After a real wave of extortion in the USA, the authorities had recently increased the pressure on the cyber criminals significantly. The ransomware attack on the pipeline operator Colonial Pipeline had even induced the US Department of Justice to want to put cyberattacks on a par with terrorist attacks in terms of prioritization in law enforcement. The tightened thumbscrews seem to be having an effect. A popular ransomware group appears to have stopped its activities.
Contents
Pressure: Successful ransomware blackmailers create fear
In the past few months, Avaddon had achieved a top position in the inglorious ranking of the most widely used ransomware variants. The fact that the apparently “successful” blackmailers are now giving up the sails is of course good news for the victims. A sudden change of heart could hardly have been responsible for the task, but the increasing fear of being caught. After all, the FBI recently succeeded in gaining access to the Bitcoin wallet of the Colonial Pipeline blackmailers – and saved a total of 63.7 Bitcoin.
Incidentally, the ransomware group Avaddon has become via the bleepingcomputer.com platform passed out of business. The editors there received a message with a password and a link to a protected zip file that supposedly came from the FBI. The file was called “Decryption Keys Ransomware Avaddon” – and actually contained decryption keys, according to a test by experts. Bleepingcomputer.com counted a total of 2,934 decryption keys. Each of them is said to belong to a victim of blackmail. On this website Avaddon victims can have their files decrypted for free.
Avaddon Group cashes in before giving up
In the past few days, the cyber criminals behind Avaddon are said to have processed their victims again to quickly transfer the ransom. They are said to have accepted any counter-offers, which observers say is unusual. According to Coveware CEO Bill Siegel, Avaddon is said to have asked an average of $ 600,000 to decrypt the encrypted files.

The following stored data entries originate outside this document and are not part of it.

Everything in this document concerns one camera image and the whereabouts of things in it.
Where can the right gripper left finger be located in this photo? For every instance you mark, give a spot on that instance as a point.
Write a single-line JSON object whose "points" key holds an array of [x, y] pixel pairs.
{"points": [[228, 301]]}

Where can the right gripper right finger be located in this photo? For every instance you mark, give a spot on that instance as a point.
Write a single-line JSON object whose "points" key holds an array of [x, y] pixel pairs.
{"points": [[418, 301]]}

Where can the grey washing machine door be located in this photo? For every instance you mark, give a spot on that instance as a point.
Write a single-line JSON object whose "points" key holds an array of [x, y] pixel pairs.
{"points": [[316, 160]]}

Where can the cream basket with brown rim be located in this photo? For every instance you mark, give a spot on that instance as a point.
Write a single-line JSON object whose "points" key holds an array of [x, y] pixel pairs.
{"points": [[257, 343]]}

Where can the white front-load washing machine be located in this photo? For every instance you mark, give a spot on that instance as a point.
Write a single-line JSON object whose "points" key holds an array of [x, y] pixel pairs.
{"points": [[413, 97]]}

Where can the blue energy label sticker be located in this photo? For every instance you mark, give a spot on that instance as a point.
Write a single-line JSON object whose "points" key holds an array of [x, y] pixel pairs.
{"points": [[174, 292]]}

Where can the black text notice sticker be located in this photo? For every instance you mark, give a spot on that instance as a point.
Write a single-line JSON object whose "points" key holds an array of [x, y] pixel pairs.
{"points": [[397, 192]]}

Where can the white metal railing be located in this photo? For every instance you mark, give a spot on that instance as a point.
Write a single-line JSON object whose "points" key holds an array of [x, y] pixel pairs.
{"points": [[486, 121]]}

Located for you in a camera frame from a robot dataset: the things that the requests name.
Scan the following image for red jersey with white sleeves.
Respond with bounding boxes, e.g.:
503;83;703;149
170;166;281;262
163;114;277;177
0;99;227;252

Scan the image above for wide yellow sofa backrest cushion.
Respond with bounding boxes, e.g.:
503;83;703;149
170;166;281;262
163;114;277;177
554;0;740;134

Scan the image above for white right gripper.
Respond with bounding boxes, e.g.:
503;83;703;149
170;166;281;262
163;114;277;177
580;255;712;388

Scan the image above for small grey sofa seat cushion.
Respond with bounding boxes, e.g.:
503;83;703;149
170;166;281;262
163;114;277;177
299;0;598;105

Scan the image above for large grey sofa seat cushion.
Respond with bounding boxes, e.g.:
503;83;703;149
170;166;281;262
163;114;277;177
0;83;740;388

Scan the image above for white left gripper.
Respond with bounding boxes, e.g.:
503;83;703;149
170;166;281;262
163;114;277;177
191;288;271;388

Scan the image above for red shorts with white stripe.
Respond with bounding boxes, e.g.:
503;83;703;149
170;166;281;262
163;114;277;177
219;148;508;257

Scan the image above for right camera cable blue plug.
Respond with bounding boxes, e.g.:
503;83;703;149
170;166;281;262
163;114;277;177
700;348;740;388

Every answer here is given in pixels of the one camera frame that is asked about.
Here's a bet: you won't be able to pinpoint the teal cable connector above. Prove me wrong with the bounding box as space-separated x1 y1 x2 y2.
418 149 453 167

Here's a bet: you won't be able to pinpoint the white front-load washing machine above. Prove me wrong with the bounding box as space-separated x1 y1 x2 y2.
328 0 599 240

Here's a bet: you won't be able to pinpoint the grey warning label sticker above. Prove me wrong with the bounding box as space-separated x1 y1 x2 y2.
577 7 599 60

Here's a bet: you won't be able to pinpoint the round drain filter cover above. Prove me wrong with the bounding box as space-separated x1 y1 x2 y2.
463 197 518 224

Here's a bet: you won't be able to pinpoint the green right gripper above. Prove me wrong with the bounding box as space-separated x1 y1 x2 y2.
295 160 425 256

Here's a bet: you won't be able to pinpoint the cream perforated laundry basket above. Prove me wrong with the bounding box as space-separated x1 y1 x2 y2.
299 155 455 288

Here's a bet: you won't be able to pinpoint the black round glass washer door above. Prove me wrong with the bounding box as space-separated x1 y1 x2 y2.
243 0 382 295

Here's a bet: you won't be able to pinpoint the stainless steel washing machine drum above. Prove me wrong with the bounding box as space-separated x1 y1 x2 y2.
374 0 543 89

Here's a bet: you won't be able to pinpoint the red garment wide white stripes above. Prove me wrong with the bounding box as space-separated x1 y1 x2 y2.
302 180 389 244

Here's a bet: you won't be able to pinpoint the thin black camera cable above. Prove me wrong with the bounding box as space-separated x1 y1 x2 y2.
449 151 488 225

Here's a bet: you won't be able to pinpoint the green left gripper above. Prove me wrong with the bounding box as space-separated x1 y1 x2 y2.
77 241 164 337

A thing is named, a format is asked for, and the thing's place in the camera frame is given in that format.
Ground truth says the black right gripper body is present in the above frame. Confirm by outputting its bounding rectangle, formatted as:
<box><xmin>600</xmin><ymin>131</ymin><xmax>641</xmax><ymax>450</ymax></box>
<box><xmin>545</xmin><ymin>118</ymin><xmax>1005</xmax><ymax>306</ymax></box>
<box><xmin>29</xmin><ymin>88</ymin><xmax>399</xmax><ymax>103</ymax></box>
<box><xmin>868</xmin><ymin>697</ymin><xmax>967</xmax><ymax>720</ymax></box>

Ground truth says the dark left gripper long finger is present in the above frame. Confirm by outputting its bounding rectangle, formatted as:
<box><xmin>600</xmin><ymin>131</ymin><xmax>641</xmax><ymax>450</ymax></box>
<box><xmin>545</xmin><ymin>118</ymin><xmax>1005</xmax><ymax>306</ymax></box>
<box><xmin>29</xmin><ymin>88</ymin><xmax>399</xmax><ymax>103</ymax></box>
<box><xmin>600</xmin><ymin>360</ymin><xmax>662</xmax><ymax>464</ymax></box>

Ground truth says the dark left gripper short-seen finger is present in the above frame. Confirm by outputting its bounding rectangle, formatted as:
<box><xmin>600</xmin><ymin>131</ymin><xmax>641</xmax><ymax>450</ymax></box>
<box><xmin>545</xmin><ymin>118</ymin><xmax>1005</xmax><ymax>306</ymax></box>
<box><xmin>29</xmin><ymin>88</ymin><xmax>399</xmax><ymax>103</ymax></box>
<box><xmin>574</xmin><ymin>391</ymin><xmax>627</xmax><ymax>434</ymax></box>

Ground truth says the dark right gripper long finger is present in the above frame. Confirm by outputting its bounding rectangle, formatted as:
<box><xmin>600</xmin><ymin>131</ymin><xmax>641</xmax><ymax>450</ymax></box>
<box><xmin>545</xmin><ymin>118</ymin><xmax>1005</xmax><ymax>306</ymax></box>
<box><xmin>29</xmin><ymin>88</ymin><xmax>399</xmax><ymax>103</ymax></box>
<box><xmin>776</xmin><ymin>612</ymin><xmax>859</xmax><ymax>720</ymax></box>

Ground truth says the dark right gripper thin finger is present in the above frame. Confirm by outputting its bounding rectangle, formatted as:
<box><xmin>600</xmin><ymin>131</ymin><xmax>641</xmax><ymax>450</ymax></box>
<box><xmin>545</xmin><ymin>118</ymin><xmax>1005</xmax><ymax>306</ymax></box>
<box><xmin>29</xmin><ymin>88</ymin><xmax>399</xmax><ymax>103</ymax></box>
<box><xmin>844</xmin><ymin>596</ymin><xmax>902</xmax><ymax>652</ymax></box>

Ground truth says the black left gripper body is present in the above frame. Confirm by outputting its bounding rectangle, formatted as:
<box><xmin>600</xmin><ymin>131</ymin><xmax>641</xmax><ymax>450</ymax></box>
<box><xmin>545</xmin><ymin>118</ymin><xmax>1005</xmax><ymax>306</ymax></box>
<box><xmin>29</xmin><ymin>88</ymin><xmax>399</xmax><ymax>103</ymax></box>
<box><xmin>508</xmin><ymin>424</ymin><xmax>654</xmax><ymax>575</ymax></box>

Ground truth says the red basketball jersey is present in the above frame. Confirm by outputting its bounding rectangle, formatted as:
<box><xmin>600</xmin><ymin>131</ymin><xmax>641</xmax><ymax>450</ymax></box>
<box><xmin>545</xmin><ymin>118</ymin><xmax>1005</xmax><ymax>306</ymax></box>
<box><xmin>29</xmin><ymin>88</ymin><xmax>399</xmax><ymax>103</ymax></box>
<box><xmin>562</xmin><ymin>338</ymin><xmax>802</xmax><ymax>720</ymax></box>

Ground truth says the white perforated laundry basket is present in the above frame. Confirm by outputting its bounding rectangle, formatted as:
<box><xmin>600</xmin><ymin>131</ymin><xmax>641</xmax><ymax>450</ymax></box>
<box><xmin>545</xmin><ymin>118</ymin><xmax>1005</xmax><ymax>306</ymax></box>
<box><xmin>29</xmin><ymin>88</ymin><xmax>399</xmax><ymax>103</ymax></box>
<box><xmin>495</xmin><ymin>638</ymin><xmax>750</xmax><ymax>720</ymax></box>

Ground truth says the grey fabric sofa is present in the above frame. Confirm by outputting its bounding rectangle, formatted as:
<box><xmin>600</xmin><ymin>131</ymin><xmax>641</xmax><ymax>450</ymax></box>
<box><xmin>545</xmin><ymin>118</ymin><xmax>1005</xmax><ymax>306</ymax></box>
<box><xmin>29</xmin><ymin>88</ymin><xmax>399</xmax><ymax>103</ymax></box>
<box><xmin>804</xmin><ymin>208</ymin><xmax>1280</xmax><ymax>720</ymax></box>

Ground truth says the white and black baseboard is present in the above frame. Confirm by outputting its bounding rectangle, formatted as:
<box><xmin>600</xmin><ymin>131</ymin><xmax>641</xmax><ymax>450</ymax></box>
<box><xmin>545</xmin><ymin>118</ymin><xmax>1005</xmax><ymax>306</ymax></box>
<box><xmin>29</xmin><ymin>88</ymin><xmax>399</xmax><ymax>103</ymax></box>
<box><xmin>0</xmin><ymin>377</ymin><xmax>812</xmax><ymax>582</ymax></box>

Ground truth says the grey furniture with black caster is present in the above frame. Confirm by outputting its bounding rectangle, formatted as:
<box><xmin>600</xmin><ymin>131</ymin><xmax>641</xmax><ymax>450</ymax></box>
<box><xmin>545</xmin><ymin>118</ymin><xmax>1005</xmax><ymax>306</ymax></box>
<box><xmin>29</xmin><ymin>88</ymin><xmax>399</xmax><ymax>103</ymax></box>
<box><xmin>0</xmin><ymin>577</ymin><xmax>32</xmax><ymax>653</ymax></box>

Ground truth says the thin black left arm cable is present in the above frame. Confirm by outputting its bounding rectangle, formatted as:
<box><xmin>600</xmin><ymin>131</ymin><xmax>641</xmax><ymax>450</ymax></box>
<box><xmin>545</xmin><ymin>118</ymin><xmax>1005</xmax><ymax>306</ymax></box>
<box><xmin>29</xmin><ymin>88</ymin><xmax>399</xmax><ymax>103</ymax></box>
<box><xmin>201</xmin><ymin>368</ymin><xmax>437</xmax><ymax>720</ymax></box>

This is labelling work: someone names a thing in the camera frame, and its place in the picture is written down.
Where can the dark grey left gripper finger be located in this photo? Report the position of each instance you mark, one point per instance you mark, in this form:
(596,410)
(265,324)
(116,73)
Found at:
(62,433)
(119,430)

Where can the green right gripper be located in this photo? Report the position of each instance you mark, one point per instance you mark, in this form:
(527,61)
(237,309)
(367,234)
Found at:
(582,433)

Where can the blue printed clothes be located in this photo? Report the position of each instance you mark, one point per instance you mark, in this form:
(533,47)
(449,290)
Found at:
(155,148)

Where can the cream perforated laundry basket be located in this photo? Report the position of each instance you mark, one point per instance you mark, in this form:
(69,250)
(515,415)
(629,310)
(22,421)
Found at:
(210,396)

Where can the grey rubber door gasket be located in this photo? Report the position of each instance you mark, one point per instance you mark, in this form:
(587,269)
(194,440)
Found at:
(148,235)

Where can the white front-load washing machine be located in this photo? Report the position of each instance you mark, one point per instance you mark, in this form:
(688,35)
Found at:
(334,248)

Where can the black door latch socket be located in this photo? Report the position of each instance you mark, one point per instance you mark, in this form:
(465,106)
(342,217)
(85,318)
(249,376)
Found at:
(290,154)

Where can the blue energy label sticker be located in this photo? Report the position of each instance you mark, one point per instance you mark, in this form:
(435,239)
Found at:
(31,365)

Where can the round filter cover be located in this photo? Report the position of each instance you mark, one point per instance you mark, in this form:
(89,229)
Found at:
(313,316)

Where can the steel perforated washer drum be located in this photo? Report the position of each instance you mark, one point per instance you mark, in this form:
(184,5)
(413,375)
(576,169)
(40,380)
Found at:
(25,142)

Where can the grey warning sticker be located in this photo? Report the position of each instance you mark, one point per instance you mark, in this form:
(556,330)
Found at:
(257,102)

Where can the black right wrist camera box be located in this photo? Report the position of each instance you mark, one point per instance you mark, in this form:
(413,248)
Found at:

It is not all that unusual for ransomware groups to hand out the decryption keys before they are disbanded or a new attack is started with new software. Teslacrypt, Crysis, AES-NI, Shade, Fileslocker, Ziggy and Fonixlocker had already done something similar, as bleepingcomputer.com lists. The fact that Avaddon is indeed history suggests at least that all of Avaddon’s Tor pages are currently no longer accessible.